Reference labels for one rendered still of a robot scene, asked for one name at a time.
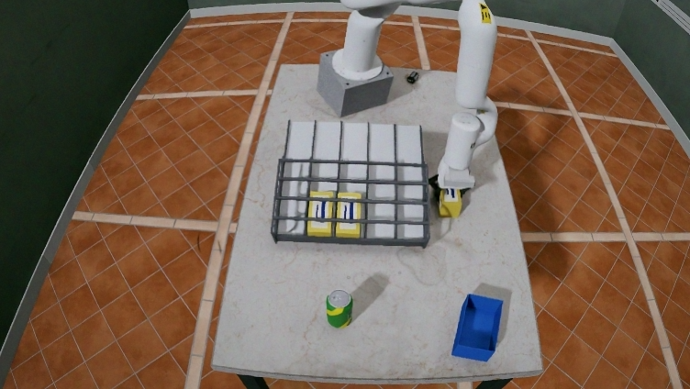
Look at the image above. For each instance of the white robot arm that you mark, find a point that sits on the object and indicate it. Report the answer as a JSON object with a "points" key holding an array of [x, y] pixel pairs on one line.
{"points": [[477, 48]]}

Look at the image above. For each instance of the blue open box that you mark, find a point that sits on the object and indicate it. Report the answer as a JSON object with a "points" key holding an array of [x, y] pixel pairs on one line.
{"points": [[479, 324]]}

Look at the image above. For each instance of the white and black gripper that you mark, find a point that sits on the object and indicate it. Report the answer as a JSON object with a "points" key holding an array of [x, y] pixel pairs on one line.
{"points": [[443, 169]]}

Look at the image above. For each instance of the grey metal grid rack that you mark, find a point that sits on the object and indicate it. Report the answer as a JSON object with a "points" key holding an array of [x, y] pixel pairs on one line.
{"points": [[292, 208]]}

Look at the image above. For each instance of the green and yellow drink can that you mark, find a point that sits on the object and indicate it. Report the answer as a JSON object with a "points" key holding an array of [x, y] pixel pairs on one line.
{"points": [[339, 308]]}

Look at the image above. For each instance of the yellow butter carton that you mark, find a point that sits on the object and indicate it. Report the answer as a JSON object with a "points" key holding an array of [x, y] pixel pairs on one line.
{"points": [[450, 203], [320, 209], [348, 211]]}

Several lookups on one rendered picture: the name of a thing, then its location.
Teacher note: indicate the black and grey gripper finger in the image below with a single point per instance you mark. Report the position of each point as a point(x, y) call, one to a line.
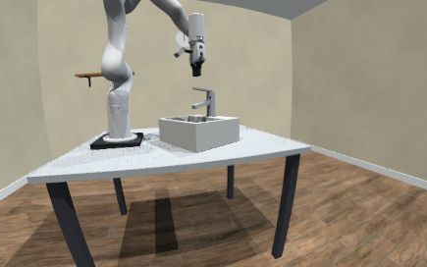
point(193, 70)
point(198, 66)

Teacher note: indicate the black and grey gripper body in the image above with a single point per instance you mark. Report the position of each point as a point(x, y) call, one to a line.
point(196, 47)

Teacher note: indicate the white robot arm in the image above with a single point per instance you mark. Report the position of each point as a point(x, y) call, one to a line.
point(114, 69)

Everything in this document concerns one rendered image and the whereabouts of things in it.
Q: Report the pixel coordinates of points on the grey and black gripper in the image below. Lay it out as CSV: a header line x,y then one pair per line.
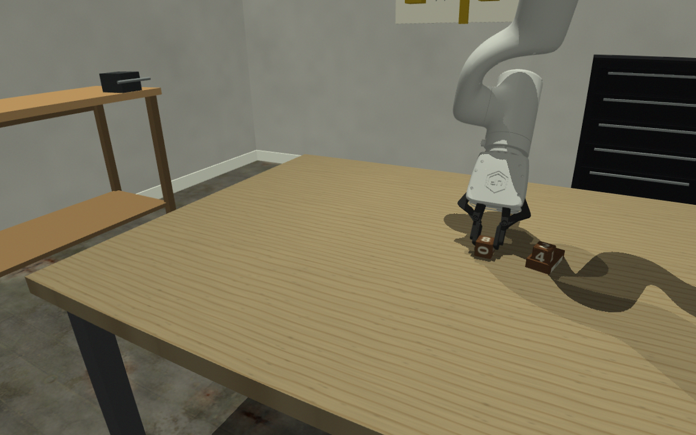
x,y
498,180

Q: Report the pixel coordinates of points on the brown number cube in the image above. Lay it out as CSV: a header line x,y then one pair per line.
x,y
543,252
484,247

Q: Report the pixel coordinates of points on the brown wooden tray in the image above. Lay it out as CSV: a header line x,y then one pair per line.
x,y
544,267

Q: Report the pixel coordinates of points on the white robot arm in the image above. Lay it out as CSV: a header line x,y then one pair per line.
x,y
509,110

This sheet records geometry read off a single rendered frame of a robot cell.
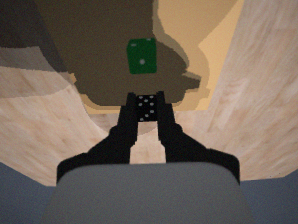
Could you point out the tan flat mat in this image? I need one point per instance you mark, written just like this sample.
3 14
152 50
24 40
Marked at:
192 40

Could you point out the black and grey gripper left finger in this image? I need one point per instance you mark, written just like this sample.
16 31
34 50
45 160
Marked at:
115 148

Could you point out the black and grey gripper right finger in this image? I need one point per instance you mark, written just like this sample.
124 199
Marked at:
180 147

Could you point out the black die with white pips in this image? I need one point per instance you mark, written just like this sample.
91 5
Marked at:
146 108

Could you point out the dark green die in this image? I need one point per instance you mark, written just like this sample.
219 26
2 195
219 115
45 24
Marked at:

### Activity
Please repeat the data above exactly as it appears, pictures excluded.

### Response to the exercise
Reference labels for one rendered still of a robot scene, asked for one name at a time.
Look at the image above. For each instance of the white robot arm that you mark, find a point that sits on the object and indicate it. Report the answer as a JSON object with a "points" key holding an array of [x, y] pixel pairs on one line.
{"points": [[477, 48]]}

Look at the image above. For each instance of the blue open box that you mark, find a point that sits on the object and indicate it. Report the answer as a JSON object with a "points" key holding an array of [x, y] pixel pairs on one line.
{"points": [[479, 324]]}

Look at the image above. For each instance of the white and black gripper that you mark, find a point that sits on the object and indicate it. Report the answer as a JSON object with a "points" key holding an array of [x, y] pixel pairs on one line.
{"points": [[443, 169]]}

Look at the image above. For each instance of the grey metal grid rack that you mark, find a point that sits on the object and indicate it. Report the answer as a JSON object with a "points" key holding an array of [x, y] pixel pairs on one line.
{"points": [[292, 208]]}

Look at the image above. For each instance of the green and yellow drink can that you mark, find a point that sits on the object and indicate it. Report the answer as a JSON object with a "points" key holding an array of [x, y] pixel pairs on one line.
{"points": [[339, 308]]}

Look at the image above. For each instance of the yellow butter carton that you mark, find a point that sits on the object and indicate it. Report the answer as a JSON object with a "points" key holding an array of [x, y] pixel pairs on one line.
{"points": [[450, 203], [320, 209], [348, 211]]}

Several lookups on one rendered picture: the name of a thing, then its location.
Teacher note: indicate the black and grey gripper finger in the image below with a single point per instance you mark. Report the position of each point as a point(x, y) call, one to a line.
point(193, 70)
point(198, 66)

Teacher note: indicate the black and grey gripper body in the image above with a single point per instance you mark. Report the position of each point as a point(x, y) call, one to a line.
point(196, 47)

Teacher note: indicate the white robot arm in the image above with a single point per instance you mark. Report the position of each point as a point(x, y) call, one to a line.
point(114, 69)

Everything in this document concerns one rendered image and the whereabouts of things in it.
Q: Report the pixel coordinates of points on the grey and black gripper in the image below. Lay it out as CSV: a header line x,y then one pair per line.
x,y
498,180

Q: Report the pixel coordinates of points on the brown number cube in the image above. Lay it out as CSV: a header line x,y then one pair per line.
x,y
543,252
484,247

Q: Report the pixel coordinates of points on the brown wooden tray in the image above. Lay it out as CSV: a header line x,y then one pair per line.
x,y
544,267

Q: Report the pixel coordinates of points on the white robot arm in the image above. Lay it out as CSV: a header line x,y then one pair per line.
x,y
509,110

This sheet records geometry read off a single rendered frame of a robot cell.
Could you point out the tan flat mat in this image? I need one point per instance you mark, written just like this sample.
3 14
152 50
24 40
Marked at:
192 40

Could you point out the black and grey gripper left finger in this image? I need one point per instance you mark, written just like this sample.
16 31
34 50
45 160
Marked at:
115 148

Could you point out the black and grey gripper right finger in this image? I need one point per instance you mark, written just like this sample.
124 199
Marked at:
180 147

Could you point out the black die with white pips in this image? I need one point per instance you mark, written just like this sample.
91 5
Marked at:
146 108

Could you point out the dark green die in this image? I need one point per instance you mark, written just like this sample.
219 26
2 195
219 115
45 24
Marked at:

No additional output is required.